The Place of Nehemiah in the Canon of Scripture: Wise Builder -- By: Stephen G. Dempster
SBJT 9:3 (Fall 2005) p. 38
The Place of Nehemiah in the Canon of Scripture:
Stephen G. Dempster is Professor of Religious Studies at Atlantic Baptist University in New Brunswick, Canada, where he teaches Old Testament, Ancient Near Eastern History, and Hebrew. He has published a number of scholarly articles and is the author of Dominion and Dynasty: A Biblical Theology of the Hebrew Bible (IVP, 2003) in the New Studies in Biblical Theology series.
A neglected portion of the Old Testament in the contemporary church, the post-exilic books are often considered to be produced in the era in which a sterile Judaism emerged with its emphasis on laws and rules to the neglect of a relationship with God.1 One of these books is Nehemiah. It largely consists of the memoirs of Nehemiah, the son of Hacaliah, an official in the Persian court, and includes various records such as long lists2 and letters3 as well as first person accounts of events at the time.4 Thus it is not the most exciting material to read, particularly when compared to the fast paced narrative of the books of Samuel, the cries of emotion in the psalms, and the denunciations of the prophets. Nonetheless, a close reading of this text, especially in its historical and canonical context, will pay hermeneutical dividends.
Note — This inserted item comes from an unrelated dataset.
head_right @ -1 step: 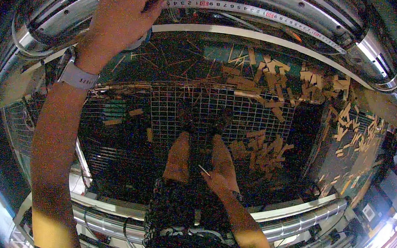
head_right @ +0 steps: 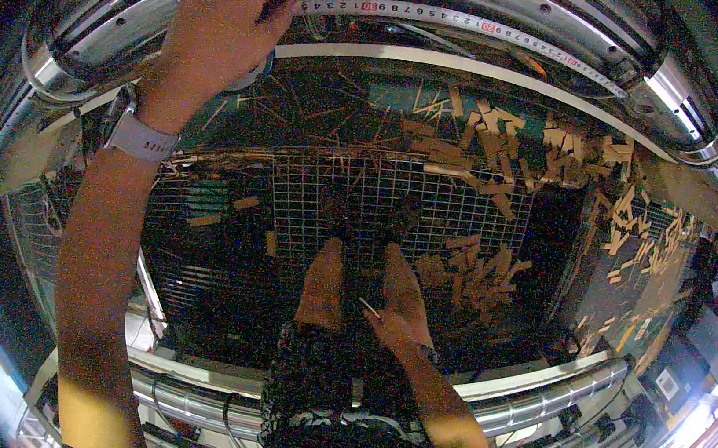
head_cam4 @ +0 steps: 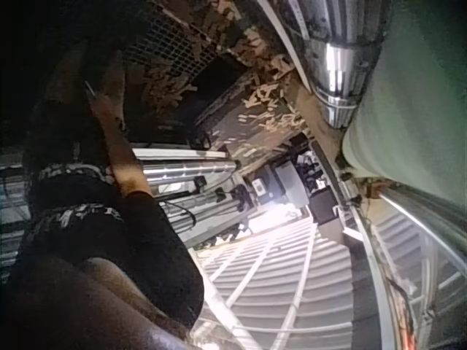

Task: The person measures a large curved metal component using a tape measure and marks it with a pen. They then move to a second set of metal pipes and repeat the measuring and marking process.

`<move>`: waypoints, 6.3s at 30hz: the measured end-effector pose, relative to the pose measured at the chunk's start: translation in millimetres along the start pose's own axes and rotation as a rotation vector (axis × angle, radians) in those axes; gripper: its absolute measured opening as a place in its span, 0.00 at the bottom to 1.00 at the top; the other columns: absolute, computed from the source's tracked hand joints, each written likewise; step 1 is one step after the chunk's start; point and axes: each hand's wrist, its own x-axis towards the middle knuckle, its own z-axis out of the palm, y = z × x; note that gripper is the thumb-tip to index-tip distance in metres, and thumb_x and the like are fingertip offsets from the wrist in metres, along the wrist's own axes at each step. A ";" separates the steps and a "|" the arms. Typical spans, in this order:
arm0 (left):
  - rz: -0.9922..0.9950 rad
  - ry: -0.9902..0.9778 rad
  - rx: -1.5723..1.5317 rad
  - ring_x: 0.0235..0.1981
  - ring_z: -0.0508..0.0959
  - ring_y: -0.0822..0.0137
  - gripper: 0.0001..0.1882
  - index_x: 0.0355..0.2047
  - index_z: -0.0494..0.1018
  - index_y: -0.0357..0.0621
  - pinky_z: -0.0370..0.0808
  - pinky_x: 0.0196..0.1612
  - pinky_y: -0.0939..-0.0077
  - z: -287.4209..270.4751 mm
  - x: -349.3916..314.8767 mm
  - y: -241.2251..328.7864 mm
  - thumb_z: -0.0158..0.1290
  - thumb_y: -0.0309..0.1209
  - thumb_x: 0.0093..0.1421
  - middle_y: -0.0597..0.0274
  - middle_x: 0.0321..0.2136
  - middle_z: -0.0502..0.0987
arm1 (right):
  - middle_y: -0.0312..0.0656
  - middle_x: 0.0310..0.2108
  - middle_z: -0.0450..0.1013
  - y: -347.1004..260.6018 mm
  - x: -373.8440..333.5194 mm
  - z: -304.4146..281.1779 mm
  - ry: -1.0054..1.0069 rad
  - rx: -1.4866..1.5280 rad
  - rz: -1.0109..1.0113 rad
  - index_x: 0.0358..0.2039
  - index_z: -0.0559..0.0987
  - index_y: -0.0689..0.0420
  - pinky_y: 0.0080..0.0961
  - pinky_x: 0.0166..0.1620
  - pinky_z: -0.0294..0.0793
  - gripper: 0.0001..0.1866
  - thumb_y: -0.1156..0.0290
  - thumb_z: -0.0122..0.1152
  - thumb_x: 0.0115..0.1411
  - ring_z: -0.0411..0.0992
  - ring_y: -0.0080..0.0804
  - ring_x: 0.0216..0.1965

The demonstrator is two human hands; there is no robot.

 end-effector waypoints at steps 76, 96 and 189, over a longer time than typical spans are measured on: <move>0.008 -0.038 -0.305 0.25 0.73 0.54 0.09 0.30 0.72 0.46 0.70 0.27 0.66 -106.2 -234.0 -365.9 0.49 0.36 0.53 0.56 0.23 0.73 | 0.34 0.13 0.57 -268.8 20.7 101.6 0.085 0.433 -0.077 0.24 0.68 0.59 0.25 0.19 0.53 0.13 0.63 0.47 0.59 0.54 0.20 0.13; -0.023 -0.052 -0.251 0.29 0.73 0.54 0.12 0.30 0.72 0.41 0.69 0.33 0.66 -94.4 -222.4 -374.2 0.49 0.37 0.54 0.53 0.24 0.72 | 0.47 0.50 0.58 -275.3 39.2 154.1 0.036 0.064 -0.035 0.55 0.58 0.57 0.33 0.41 0.66 0.23 0.67 0.47 0.60 0.64 0.36 0.43; 0.051 -0.216 0.080 0.16 0.72 0.58 0.19 0.45 0.61 0.38 0.72 0.19 0.66 326.1 49.9 89.2 0.47 0.33 0.55 0.48 0.42 0.65 | 0.44 0.29 0.67 -32.5 35.9 106.9 0.097 0.151 -0.361 0.32 0.75 0.55 0.38 0.34 0.68 0.10 0.63 0.50 0.54 0.66 0.43 0.34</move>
It is surprising how inspiring this material is with its honest account of trials and struggles, shot through with personal prayers,5 whether in the midst of conflict or reflection. Although it is a book, which contains diverse literary material, it focuses on the preeminence of a word from God to regulate not only personal but national life.6 It is a book, which begins with prayer and ends with prayer,7 and yet is incredibly practical. The old saying “Praise the Lord and Pass the Ammunition” is not a contradiction in this book, for Nehemiah is a person of prayer and action. At the same time, his literary account essentially concludes the history of the Old Testament period and in some versions it concludes the Hebrew Bible, contributing to a final narrative framework for the entire scripture.8 Thus, hermeneutically, whether from a historical perspective or a literary perspective, a conclusion is significant, as it reveals the final situation of the historical period or the last thoughts of a writer.